Supervisor: Amos Breskin

Comparison of the biophysical effects on DNA, of protons and alpha-particles of equal mean


  • Dosimetry concepts and apparatus
  • Microdosimetry and nanodosimetry
  • Models and simulations
  • Interaction of radiation with matter

The objective of this project is the study of the physical and biological effects related to the stochastic nature of radiation-induced energy deposition in matter, in nanometric scales.

  The characterization of the biological effectiveness of ionizing radiation is currently evaluated by its LET value, corresponding to the mean ionization per unit length deposited at the cells' scales. However, it is now well recognized that the damage caused to the DNA molecule by stochastic radiation effects will determine the cell's chances of survival.
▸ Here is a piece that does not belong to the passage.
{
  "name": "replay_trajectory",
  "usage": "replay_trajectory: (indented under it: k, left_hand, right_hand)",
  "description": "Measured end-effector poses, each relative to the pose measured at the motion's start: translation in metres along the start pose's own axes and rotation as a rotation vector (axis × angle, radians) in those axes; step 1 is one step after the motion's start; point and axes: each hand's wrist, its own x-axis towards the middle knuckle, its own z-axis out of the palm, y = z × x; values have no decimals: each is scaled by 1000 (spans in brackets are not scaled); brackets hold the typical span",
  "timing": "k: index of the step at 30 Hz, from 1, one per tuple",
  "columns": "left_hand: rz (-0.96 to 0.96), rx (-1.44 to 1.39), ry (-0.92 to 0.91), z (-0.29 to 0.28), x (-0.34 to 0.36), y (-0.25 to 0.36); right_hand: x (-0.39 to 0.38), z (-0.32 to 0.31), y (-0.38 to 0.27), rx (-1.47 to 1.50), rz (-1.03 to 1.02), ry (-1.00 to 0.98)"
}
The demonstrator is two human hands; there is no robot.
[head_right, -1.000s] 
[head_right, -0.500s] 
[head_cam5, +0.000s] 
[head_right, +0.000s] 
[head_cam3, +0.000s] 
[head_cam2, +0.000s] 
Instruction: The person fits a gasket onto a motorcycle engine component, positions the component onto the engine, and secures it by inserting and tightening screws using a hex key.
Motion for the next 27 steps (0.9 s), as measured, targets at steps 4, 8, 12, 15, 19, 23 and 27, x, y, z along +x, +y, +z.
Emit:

  In this work we prove, for the first time, that equal-LET particles differ in their biological effectiveness. The reason for this difference lies in the nanometric structure of the particles' ionization patterns, of which the spatial density depends on the particle type and energy.

  We base our research on the physical measurements of ionization patterns on nanometric, DNA-like, scales; we use a novel nanodosimetric experimental system developed in our group, measuring precisely the ionization in a small gas model of the DNA. In addition, we conduct direct biological measurements of the radiation-induced damage to plasmid DNA, in which we compare the type and amount of damage caused by the equal-LET particles. The experimental work is accompanied by extensive model-based simulations.

  We may conclude that the degree of ionization clustering on DNA scales is the most relevant in the determination of the biological effectiveness of ionizing radiation.